§ **Data excerpt**:

^^^^

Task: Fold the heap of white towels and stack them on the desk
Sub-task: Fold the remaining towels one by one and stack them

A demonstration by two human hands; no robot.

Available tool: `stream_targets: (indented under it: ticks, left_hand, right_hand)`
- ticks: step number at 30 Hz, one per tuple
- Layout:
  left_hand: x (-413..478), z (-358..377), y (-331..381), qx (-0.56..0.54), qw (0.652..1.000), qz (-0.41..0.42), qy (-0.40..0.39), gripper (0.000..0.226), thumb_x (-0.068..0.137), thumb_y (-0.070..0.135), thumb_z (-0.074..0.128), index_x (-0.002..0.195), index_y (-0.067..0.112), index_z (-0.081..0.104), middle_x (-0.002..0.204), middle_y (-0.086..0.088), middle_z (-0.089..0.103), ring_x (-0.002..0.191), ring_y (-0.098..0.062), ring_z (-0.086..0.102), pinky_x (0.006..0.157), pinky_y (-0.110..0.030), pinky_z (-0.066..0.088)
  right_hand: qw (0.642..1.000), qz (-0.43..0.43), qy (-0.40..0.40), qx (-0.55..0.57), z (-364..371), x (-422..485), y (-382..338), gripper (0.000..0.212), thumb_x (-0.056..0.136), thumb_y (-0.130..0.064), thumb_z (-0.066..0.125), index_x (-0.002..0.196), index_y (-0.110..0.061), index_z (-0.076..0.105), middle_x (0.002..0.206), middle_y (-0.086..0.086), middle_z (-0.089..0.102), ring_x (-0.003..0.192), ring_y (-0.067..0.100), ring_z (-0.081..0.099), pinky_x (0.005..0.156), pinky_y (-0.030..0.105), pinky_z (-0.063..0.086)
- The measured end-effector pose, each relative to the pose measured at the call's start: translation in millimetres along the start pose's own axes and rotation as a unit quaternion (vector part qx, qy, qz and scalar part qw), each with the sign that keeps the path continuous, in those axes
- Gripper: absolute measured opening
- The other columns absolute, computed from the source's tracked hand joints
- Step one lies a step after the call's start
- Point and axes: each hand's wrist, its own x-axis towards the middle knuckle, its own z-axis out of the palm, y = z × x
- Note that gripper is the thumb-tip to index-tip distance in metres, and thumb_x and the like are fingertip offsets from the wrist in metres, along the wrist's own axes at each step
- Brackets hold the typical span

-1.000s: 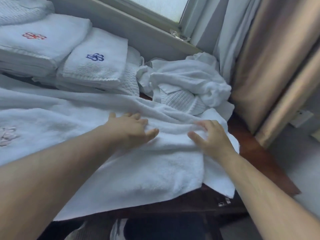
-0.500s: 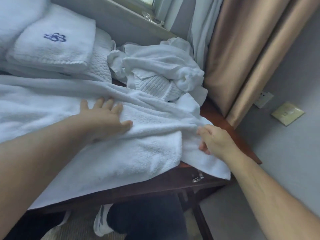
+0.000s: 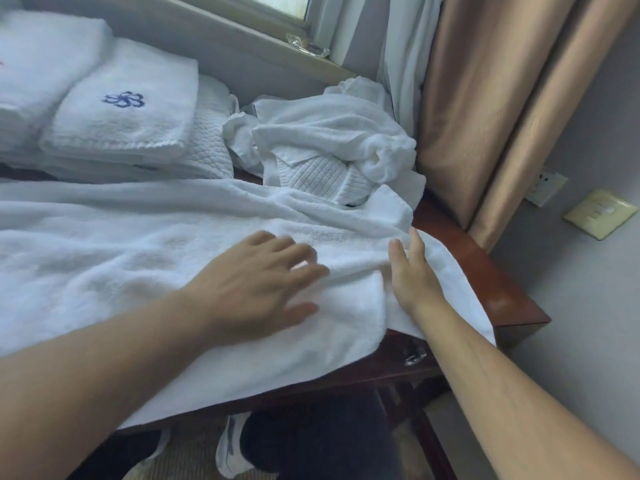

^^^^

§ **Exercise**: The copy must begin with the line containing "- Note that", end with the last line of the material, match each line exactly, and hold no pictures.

§ **Written solution**:
- Note that gripper is the thumb-tip to index-tip distance in metres, and thumb_x and the like are fingertip offsets from the wrist in metres, along the wrist's own axes at each step
- Brackets hold the typical span

-1.000s: 
-0.500s: 
+0.000s: 

What this exercise required is now done.